As is further shown in FIG. 2, a thin magnetic stripe layer segment 2 is located in close proximity to the conductor 4. The flow through the conductor imposes a magnetic field with polarity of the North Pole (N) and South Pole (S), as indicated in FIG. 2. The SN poles illustrated in FIG. 2 constitute a magnetic domain; each track in the magnetic stripe layer includes a plurality of magnetic domains placed in a straight line. When the current direction is reversed in a direction from the page to the viewer, the direction of the magnetic field is reversed to counterclockwise, and so are the S and N polarities on the magnetic stripe (not shown). The magnetic field strength 6 must be intense enough to overcome the coercivity of the magnetic stripe 2 material. Since the magnetic field is proportional to the current in the conductor 4, it is necessary to reach a balance between the magnitude of the current pulse and the coercivity of the magnetic material. Once the magnetic polarity on the magnetic stripe 2 has been set by the current, the current flow can be stopped and the BR (Induction Remanence) imprint on the magnetic stripe will remain in that setting until reversed by a reverse current in the conductor 4 or by an external magnetic field that is strong enough to overcome the coercivity of the magnetic stripe 2. Thus, current impulses of the right magnitude and direction are sufficient to imprint data on the magnetic stripe material.

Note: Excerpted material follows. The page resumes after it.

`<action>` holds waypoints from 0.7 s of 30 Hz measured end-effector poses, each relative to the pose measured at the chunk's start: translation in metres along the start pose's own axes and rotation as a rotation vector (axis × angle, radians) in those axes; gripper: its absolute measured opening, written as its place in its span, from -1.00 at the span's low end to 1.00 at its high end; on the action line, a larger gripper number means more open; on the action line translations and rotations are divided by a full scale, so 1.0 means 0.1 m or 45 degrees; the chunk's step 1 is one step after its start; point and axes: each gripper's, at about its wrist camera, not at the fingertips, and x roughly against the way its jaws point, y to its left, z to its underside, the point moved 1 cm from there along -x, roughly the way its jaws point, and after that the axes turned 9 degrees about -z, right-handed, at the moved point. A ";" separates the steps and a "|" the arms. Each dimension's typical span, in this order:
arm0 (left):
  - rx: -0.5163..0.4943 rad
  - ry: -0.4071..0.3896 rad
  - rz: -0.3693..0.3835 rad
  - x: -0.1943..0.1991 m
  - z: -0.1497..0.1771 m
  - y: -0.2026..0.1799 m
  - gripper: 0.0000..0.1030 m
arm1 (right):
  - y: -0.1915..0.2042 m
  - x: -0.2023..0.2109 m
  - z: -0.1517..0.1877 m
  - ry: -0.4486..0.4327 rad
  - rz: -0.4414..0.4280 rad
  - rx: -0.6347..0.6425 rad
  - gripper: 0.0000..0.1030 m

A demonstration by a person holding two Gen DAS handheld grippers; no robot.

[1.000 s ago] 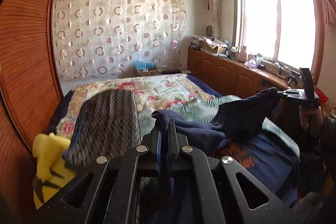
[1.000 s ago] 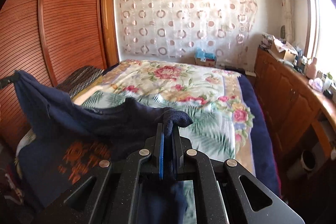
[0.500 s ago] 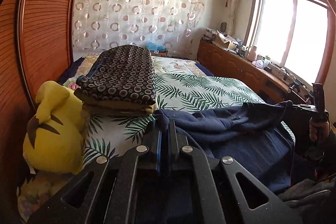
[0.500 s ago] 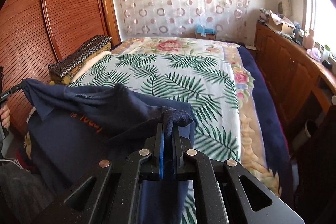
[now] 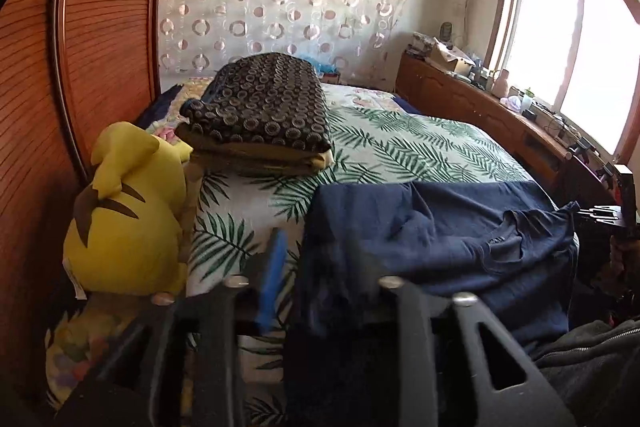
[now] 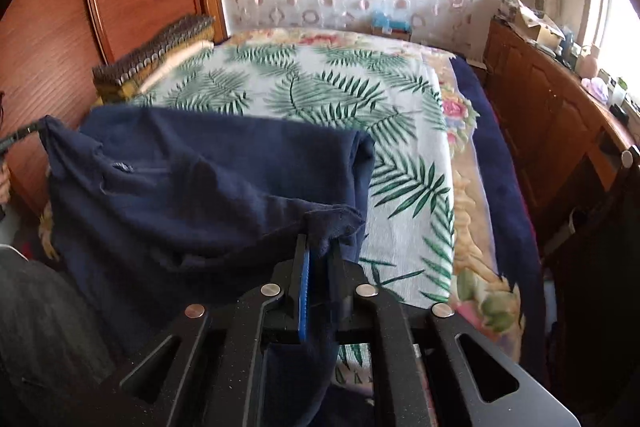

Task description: Fold small clothes

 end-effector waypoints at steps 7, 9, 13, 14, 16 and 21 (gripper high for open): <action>-0.063 -0.091 -0.015 0.03 -0.26 -0.13 0.49 | 0.02 0.07 -0.24 -0.064 0.023 0.024 -0.08; -0.071 -0.108 -0.014 0.00 -0.32 -0.16 0.49 | 0.05 0.10 -0.32 -0.089 0.031 0.045 -0.06; -0.093 -0.140 -0.003 -0.08 -0.48 -0.24 0.49 | 0.07 0.07 -0.38 -0.115 0.045 0.061 0.02; -0.097 -0.141 0.001 -0.11 -0.51 -0.27 0.49 | 0.07 0.06 -0.39 -0.120 0.049 0.062 0.04; -0.110 -0.131 0.008 -0.22 -0.57 -0.32 0.49 | 0.06 -0.03 -0.45 -0.117 0.054 0.063 0.04; -0.156 -0.065 -0.004 -0.54 -0.68 -0.40 0.49 | -0.10 -0.43 -0.56 -0.076 0.051 0.025 0.04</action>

Note that it is desirable to minimize the magnitude of the current pulses so that current levels and their current driver design and production become achievable with no difficulty. However, the lower the coercivity of the magnetic stripe material, the more susceptible is the magnetic stripe to inadvertent modification by external magnetic fields.

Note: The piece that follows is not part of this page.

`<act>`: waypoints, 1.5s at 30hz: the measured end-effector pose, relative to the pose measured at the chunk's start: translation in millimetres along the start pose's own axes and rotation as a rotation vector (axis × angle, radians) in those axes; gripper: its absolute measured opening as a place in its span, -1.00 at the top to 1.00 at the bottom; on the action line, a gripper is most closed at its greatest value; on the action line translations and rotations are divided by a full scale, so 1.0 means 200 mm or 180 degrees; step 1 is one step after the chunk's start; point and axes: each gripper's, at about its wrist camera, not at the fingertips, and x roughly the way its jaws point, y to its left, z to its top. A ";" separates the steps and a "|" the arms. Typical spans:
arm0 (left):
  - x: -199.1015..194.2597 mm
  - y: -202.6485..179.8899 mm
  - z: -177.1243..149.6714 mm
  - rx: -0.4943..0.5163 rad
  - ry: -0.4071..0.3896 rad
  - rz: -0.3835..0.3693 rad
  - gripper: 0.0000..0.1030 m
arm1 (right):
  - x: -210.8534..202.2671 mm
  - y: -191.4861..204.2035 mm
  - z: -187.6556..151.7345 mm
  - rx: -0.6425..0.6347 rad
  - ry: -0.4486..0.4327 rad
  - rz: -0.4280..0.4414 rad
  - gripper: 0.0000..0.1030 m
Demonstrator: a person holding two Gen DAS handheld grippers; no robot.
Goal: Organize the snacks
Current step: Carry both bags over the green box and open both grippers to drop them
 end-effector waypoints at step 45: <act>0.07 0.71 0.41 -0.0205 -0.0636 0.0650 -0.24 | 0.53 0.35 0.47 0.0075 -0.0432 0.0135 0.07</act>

In accordance with PCT/US 04/10951, there is provided a bi-dimensional or multi-dimensional conductor array that is proximate to the magnetic stripe that copes with the shortcomings of the hitherto known solutions. FIG. 3A illustrates a non-limiting embodiment of this aspect of PCT/US 04/10951 utilizing a matrix conductor array.
Thus, as shown, two substantially proximate conductors are associated with each domain, allowing a selection of each domain by the sum of currents within the two conductors. (As may be recalled from PCT/US 04/10951, two domains constitute a single bit). Therefore, the sum of two currents flowing in the same direction is designed to overcome the coercivity of the magnetic stripe for each domain, whereas each current alone or two opposing currents will not. In FIG. 3A, current through lines y2-y2 and x6-x6 that together become a higher total current at domain 100 is an example of such matrix domain selection. This approach is akin to the selection process of a single core in a magnetic core memory that allows the selection to be accomplished in the form of a matrix, and consequently uses fewer current drivers.
Thus, a matrix having A rows and B columns can support up to A·B entries, i.e. bits. For instance, in the case of 500 bits, 1000 domains are required and, thus, a 32 over 32 matrix can be employed so that any one of the 1000 domains (or up to 1024 domains) is controlled by a unique (i,j) entry. Accordingly, 64 lines are required to write any desired bit in the series of 500 bits.
Another matrix example is illustrated in FIG. 3B. This matrix is two-dimensional and reduces the number of necessary drivers in the same manner as the matrix described in FIG. 3A. However, the objective of this example is to emphasize a minimum number of conductors per bit. Consequently, a single conductor will be driven with enough current to overcome the coercivity of the magnetic stripe material, where the drivers y3 and x4 selectively drive conductor element 100. All drivers in this example are bidirectional and drive current in the direction dictated by the data content. This matrix example is important in cases where the technology reaches yield degradation at the range of high conductor densities.